In an interview with the New Statesman the day before the chancellor delivers his Spending Review and Autumn Statement, McDonnell told George Eaton that he had no patience for the Tories' 'long-term economic plan', dismissing Conservative fiscal rhetoric as unsophisticated "one-liners".
He said:
We’re going to have an intelligent and a mature economic debate.
If I hear again that they’re going to ‘fix the roof while the sun shines’ I will throw up. It’s nauseating, isn’t it? It reduces debate, intellectual debate, economic debate, to the lowest level of a slogan. That’s why we’re in the mess we are.
McDonnell made headlines in July for promising to "swim through vomit" to oppose the Tory welfare reform bill.
The bill was passed with 308 votes to 124, despite 48 out of 216 Labour MPs rebelling against the instructions of interim leader Harriet Harman.
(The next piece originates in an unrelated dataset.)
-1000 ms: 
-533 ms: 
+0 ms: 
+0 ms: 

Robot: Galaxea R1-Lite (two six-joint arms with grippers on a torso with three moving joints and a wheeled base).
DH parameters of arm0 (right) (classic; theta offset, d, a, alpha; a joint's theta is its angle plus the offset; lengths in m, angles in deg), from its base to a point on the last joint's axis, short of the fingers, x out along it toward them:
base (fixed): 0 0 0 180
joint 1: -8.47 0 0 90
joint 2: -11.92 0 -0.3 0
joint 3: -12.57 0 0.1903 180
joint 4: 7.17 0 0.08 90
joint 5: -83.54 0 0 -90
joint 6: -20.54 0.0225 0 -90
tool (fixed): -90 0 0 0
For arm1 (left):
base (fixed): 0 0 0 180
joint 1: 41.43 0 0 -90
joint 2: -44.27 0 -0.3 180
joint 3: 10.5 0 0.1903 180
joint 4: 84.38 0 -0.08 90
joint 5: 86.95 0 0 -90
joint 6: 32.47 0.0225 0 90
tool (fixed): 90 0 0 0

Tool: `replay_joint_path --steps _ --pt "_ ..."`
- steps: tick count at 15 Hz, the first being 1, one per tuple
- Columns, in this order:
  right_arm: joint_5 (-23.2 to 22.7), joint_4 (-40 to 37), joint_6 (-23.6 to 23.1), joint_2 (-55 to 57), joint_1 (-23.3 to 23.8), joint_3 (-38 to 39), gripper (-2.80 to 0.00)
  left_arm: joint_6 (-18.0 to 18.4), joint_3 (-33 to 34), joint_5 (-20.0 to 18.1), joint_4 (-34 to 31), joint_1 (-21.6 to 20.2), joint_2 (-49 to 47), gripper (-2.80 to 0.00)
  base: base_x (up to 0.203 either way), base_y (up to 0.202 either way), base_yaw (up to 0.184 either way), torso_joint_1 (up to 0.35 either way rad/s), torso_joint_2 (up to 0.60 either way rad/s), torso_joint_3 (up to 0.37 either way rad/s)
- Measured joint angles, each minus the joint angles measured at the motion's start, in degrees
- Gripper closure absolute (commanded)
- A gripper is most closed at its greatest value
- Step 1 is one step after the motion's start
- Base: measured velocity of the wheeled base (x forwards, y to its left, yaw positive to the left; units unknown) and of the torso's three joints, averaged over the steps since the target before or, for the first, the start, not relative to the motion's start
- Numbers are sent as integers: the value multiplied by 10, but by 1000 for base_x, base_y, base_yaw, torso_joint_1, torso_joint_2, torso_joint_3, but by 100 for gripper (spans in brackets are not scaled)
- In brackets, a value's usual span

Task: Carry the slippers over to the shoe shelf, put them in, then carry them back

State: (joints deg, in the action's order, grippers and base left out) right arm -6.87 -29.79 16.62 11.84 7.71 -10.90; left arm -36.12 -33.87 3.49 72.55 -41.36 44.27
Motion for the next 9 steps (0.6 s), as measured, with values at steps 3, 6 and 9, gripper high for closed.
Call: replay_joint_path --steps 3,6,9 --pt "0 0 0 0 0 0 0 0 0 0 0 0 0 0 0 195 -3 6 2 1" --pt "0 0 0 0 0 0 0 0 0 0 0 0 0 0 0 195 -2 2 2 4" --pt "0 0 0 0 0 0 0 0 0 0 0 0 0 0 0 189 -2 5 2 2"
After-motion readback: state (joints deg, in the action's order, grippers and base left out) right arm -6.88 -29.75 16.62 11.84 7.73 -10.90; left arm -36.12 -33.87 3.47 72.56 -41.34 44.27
McDonnell served as a backbench MP for 18 years before being catapulted to the shadow cabinet with the election of his friend and ally Jeremy Corbyn as party leader in September.
After his appointment McDonnell initially supported Chancellor George Osborne's plans to get the country running a budget surplus by 2020.
Osborne is likely to breach his own limits on welfare spending, reports ahead of the autumn budget statement suggest.